### EXERCISE INPUT

━━━━━━━━

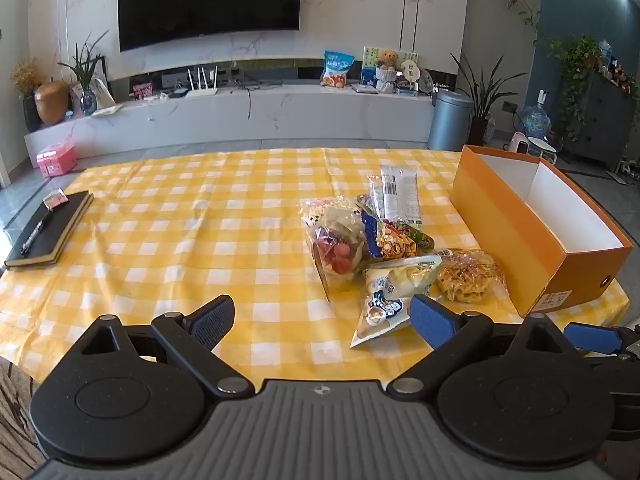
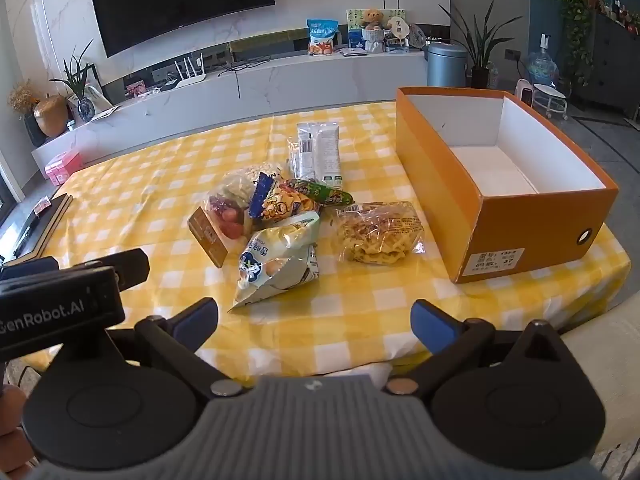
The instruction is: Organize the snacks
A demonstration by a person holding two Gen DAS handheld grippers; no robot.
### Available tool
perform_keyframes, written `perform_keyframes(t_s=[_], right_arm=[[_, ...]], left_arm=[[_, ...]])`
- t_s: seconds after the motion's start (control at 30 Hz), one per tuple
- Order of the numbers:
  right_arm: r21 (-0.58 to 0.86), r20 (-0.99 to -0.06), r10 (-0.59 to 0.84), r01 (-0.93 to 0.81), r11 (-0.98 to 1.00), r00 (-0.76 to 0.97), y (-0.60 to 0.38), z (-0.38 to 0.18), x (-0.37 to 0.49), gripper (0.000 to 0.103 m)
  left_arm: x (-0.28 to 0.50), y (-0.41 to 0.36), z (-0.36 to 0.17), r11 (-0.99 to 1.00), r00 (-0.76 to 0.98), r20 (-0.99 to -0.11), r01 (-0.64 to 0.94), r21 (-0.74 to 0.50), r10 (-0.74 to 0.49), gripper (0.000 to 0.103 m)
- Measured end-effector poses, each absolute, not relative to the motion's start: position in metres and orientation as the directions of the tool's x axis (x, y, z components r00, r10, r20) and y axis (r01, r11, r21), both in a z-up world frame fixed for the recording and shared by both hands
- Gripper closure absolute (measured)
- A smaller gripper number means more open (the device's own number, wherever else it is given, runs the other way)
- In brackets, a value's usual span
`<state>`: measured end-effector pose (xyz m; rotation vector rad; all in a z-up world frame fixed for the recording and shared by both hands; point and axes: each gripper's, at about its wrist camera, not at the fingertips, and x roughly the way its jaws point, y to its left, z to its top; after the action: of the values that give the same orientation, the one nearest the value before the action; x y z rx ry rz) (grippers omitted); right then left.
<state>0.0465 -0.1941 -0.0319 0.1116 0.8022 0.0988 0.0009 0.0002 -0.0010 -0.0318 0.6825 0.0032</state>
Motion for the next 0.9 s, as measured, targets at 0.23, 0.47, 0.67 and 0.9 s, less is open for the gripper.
perform_keyframes(t_s=[0.23, 0.47, 0.67, 0.9], right_arm=[[0.123, -0.712, 0.118, -0.042, 0.991, 0.692, -0.195, -0.03, 0.047, 0.003], [0.065, -0.723, 0.077, -0.043, 0.997, 0.686, -0.189, -0.033, 0.048, 0.003], [0.04, -0.728, 0.053, -0.036, 0.999, 0.684, -0.188, -0.035, 0.049, 0.003], [0.045, -0.731, 0.057, -0.036, 0.998, 0.68, -0.188, -0.036, 0.049, 0.003]], left_arm=[[0.002, 0.0, -0.007, 0.999, 0.759, -0.651, -0.022, -0.048, -0.015, 0.0], [0.004, 0.0, -0.01, 0.999, 0.75, -0.661, -0.026, -0.045, -0.01, 0.0], [0.005, -0.001, -0.012, 0.999, 0.748, -0.664, -0.027, -0.047, -0.011, 0.0], [0.005, -0.001, -0.014, 0.999, 0.746, -0.666, -0.023, -0.049, -0.016, 0.0]])
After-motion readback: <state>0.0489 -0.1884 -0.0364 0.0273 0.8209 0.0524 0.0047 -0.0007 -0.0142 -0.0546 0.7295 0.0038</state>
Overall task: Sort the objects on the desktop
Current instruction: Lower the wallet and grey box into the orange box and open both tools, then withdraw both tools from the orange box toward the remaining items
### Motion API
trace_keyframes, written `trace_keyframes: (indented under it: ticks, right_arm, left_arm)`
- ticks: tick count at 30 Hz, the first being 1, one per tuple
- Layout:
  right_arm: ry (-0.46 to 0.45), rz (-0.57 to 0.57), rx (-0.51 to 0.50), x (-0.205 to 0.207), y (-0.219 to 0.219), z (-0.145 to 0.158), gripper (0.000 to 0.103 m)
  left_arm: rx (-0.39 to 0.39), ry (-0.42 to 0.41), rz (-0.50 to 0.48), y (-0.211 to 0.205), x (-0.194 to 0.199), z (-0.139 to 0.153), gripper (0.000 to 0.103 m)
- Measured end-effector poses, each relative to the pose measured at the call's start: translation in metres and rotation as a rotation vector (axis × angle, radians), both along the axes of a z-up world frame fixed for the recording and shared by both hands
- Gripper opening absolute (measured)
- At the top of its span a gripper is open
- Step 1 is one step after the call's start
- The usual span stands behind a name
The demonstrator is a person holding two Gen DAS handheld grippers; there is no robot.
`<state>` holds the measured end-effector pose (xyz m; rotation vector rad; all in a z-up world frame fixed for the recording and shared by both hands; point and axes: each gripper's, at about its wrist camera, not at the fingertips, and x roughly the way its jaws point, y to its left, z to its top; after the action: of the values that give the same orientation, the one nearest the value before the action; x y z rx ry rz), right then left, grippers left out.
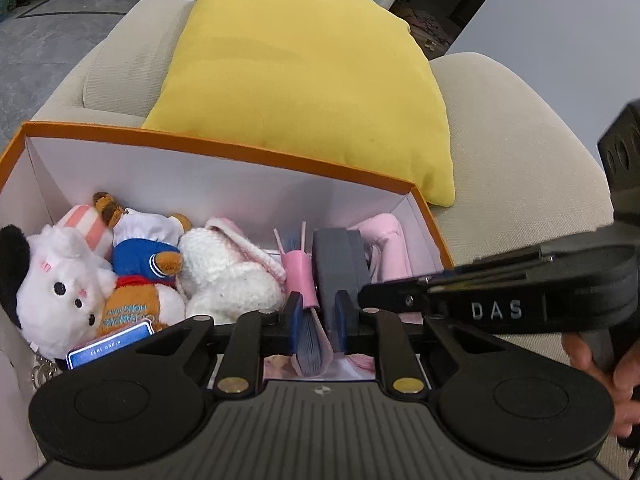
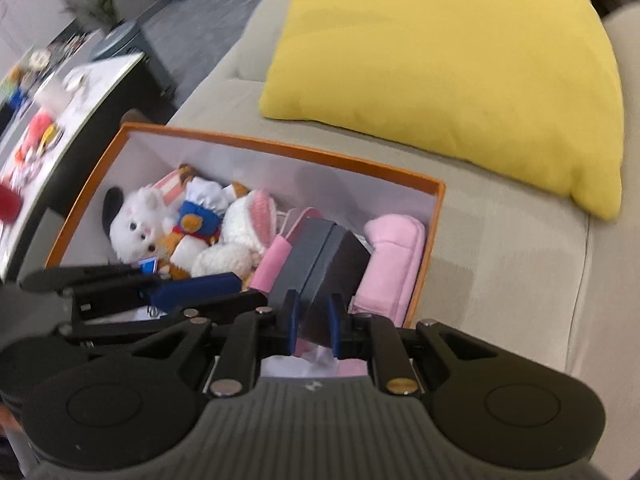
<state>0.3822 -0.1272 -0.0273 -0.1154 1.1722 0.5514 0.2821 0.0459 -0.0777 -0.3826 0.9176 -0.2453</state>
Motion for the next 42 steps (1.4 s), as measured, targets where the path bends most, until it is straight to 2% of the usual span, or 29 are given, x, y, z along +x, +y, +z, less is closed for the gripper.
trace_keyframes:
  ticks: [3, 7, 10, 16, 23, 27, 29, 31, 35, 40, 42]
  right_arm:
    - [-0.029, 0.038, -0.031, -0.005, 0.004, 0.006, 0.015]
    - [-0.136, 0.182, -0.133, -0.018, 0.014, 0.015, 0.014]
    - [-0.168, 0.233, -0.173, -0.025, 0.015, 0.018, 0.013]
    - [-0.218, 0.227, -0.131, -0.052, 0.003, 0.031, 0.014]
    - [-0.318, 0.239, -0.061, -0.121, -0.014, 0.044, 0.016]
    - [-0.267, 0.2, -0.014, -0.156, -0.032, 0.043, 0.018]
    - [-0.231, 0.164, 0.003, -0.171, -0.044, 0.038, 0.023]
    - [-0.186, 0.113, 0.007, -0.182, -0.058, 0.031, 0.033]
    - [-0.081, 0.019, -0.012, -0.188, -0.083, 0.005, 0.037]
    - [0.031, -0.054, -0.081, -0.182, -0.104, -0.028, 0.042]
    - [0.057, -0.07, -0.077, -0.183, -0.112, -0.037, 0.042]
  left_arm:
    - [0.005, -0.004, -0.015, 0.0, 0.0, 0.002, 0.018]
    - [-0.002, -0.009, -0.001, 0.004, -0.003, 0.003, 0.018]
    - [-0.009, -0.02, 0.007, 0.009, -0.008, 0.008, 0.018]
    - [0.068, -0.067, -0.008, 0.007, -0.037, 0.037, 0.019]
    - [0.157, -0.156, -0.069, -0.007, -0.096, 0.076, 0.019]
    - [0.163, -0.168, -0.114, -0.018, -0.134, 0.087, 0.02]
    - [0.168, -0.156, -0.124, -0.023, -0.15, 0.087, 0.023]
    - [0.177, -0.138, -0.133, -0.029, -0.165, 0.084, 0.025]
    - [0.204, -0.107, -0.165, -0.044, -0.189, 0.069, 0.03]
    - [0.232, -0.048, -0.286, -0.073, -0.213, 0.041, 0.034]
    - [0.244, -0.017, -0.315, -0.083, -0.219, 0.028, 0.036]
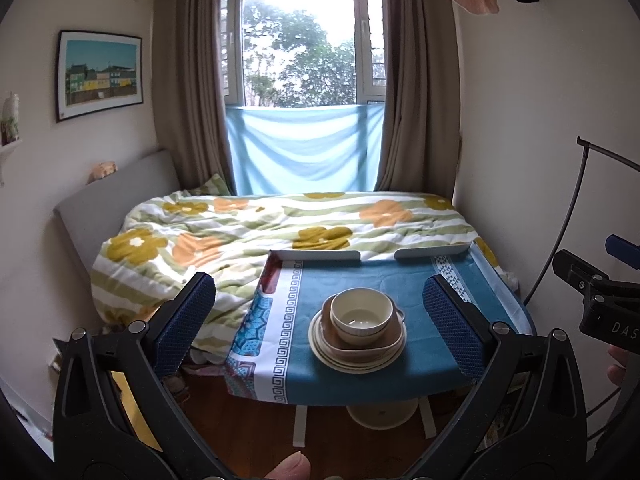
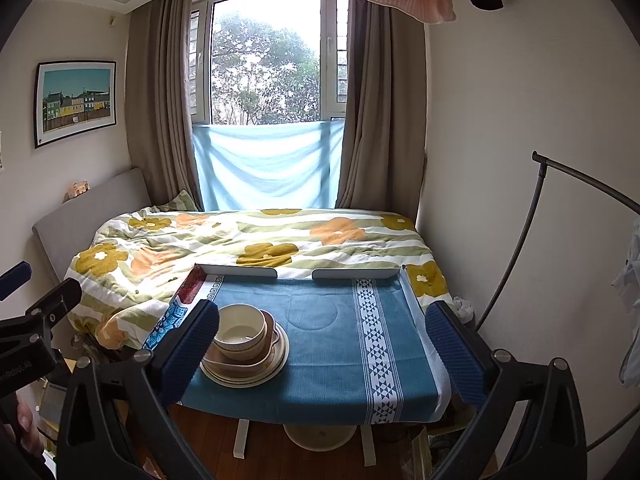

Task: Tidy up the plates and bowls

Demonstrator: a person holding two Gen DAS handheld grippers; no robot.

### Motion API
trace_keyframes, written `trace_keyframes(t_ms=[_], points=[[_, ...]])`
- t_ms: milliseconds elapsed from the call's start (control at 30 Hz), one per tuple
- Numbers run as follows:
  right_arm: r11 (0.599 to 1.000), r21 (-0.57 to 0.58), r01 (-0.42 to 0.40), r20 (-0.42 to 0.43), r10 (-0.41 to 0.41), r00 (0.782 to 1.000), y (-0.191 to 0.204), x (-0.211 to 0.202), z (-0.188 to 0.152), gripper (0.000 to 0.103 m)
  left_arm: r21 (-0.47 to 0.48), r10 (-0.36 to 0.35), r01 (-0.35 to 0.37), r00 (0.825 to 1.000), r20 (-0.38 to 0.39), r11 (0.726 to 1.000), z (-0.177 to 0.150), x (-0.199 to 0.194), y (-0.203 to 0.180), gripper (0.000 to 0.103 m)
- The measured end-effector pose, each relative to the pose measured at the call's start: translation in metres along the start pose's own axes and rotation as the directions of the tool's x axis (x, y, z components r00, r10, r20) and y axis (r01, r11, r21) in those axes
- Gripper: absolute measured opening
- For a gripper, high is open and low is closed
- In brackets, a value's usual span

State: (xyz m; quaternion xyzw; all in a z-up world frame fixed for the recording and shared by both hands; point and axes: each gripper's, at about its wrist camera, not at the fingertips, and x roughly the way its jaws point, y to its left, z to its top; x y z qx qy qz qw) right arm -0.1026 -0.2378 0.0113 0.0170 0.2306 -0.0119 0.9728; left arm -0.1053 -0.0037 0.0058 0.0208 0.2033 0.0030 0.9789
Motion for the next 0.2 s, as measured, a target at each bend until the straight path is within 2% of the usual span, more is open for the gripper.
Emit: trace_keyframes(t_ms=[200], points=[[1.000,-0.001,0.000,-0.001,0.000,1.000,0.0002,0.0001,-0.0001,0.102,-0.015,-0.004,0.004,1.000,0.011,1.000,-0.0002,-0.0005,0.0040,0.103]])
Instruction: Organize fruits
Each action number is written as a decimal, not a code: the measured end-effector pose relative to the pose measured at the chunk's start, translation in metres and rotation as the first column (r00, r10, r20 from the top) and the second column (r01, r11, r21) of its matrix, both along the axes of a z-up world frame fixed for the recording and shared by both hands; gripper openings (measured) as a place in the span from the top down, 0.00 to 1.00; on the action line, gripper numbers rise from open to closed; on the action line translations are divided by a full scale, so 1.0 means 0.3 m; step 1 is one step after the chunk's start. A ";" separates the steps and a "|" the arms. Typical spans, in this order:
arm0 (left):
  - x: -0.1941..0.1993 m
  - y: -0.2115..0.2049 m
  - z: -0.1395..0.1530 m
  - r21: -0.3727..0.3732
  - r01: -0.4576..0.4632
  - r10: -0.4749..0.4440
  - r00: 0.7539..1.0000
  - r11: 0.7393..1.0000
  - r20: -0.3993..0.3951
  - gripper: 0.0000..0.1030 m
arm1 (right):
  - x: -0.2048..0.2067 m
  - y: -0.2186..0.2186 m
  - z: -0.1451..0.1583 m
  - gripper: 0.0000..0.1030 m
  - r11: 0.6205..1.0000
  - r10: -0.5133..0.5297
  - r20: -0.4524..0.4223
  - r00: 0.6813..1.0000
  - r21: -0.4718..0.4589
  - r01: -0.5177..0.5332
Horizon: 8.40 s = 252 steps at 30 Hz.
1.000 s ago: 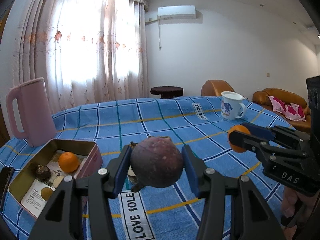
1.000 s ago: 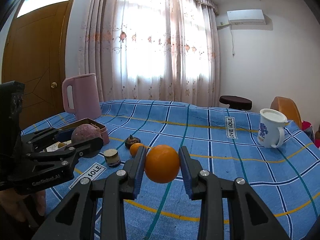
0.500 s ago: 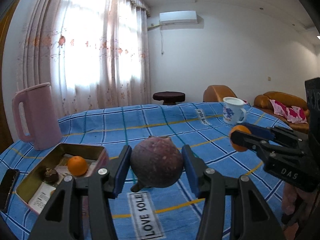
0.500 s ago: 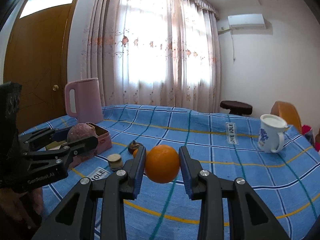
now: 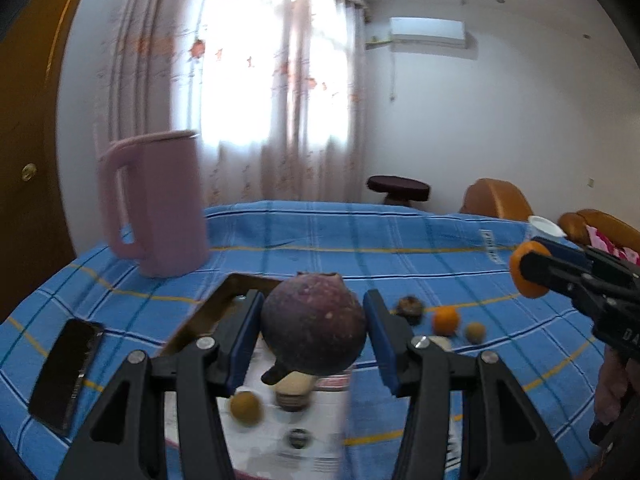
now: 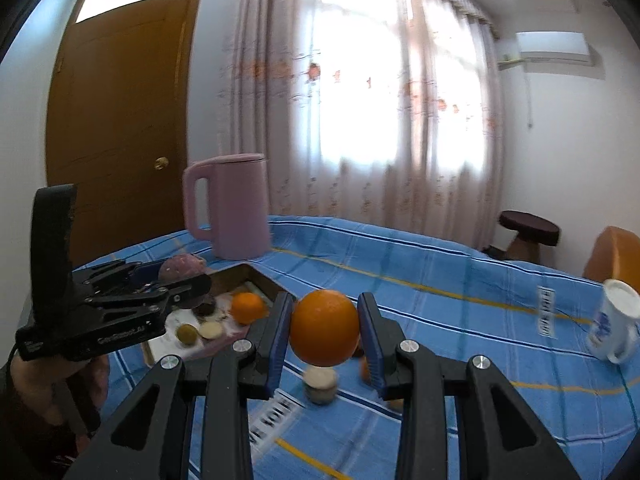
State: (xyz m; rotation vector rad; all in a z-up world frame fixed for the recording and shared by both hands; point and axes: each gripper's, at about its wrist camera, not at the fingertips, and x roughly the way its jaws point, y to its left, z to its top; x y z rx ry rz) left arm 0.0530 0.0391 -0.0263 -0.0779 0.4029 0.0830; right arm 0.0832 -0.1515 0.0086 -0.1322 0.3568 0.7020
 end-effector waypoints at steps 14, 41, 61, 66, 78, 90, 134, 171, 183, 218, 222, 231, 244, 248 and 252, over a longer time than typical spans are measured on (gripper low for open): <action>0.020 0.199 -0.082 -0.024 -0.074 0.071 0.991 0.997 -0.116 0.48 | -0.018 0.375 -0.105 0.65 0.974 0.195 -0.072 0.978 -0.102 -0.202; 0.045 0.255 -0.130 -0.036 -0.079 0.070 0.977 0.996 -0.202 0.48 | -0.025 0.501 -0.243 0.65 0.932 0.238 -0.204 0.950 -0.228 -0.282; 0.013 0.236 -0.086 -0.003 -0.105 0.104 0.984 0.994 -0.148 0.29 | -0.040 0.420 -0.211 0.50 0.952 0.199 -0.165 0.966 -0.203 -0.231; 0.004 0.190 -0.053 -0.014 -0.078 0.076 0.991 0.997 -0.114 0.25 | -0.031 0.295 -0.173 0.49 0.968 0.137 -0.130 0.982 -0.195 -0.161; 0.070 -0.146 -0.044 0.024 0.141 -0.137 0.983 0.990 -0.122 0.22 | 0.150 -0.200 -0.171 0.49 0.961 -0.260 -0.180 0.949 -0.143 0.236; 0.233 -0.367 -0.119 0.071 0.283 -0.252 0.924 0.957 -0.289 0.31 | 0.159 -0.253 -0.205 0.49 0.960 -0.269 -0.213 0.939 -0.130 0.246; 0.263 -0.300 -0.112 0.005 0.248 -0.243 0.951 0.969 -0.189 0.66 | 0.204 -0.097 -0.220 0.74 0.976 -0.149 -0.221 0.964 -0.188 0.107; 0.152 -0.295 -0.057 0.077 0.180 -0.181 0.984 0.981 0.002 0.66 | 0.101 -0.169 -0.152 0.74 0.988 -0.149 -0.028 0.988 -0.032 0.148; 0.124 -0.251 -0.055 0.031 0.159 -0.159 0.987 0.987 0.018 0.66 | 0.076 -0.134 -0.150 0.74 0.989 -0.134 0.001 0.991 -0.057 0.134; 0.044 0.191 -0.079 -0.042 -0.077 0.071 0.989 0.996 -0.131 0.66 | -0.032 0.391 -0.175 0.74 0.963 0.215 -0.089 0.972 -0.143 -0.226; 0.046 0.197 -0.094 -0.043 -0.076 0.069 0.987 0.996 -0.146 0.66 | -0.037 0.417 -0.199 0.74 0.953 0.236 -0.107 0.966 -0.170 -0.251; 0.050 0.192 -0.106 -0.032 -0.067 0.061 0.985 0.997 -0.161 0.66 | -0.039 0.450 -0.225 0.74 0.935 0.259 -0.143 0.955 -0.211 -0.285; 0.021 0.191 -0.076 -0.035 -0.101 0.097 0.989 0.994 -0.112 0.20 | -0.050 0.443 -0.222 0.43 0.930 0.265 -0.173 0.949 -0.213 -0.299; -0.001 0.190 -0.038 -0.047 -0.105 0.101 0.992 0.993 -0.076 0.18 | -0.050 0.372 -0.187 0.43 0.941 0.219 -0.130 0.967 -0.235 -0.244; -0.002 0.147 -0.010 -0.046 -0.079 0.076 0.996 0.996 -0.048 0.11 | 0.026 0.218 -0.154 0.43 0.961 0.089 -0.111 0.990 -0.253 -0.115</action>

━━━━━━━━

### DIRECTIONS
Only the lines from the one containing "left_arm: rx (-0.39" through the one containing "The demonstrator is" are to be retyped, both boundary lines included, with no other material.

### ANSWER BELOW
  left_arm: rx (-0.39 to 0.39), ry (-0.42 to 0.41), rz (-0.50 to 0.48), y (-0.211 to 0.205), x (-0.194 to 0.199), z (-0.139 to 0.153), gripper (0.000 to 0.103 m)
- Measured end-effector poses, each relative to the pose measured at the call's start: translation in metres and rotation as a rotation vector (axis × angle, radians), both along the axes of a z-up world frame fixed for the recording and shared by both hands
- Gripper opening absolute (measured)
- At the top of its span a gripper is open
- Step 1 is one step after the call's start
- The usual span stands behind a name
The demonstrator is a person holding two Gen DAS handheld grippers; there is no robot.

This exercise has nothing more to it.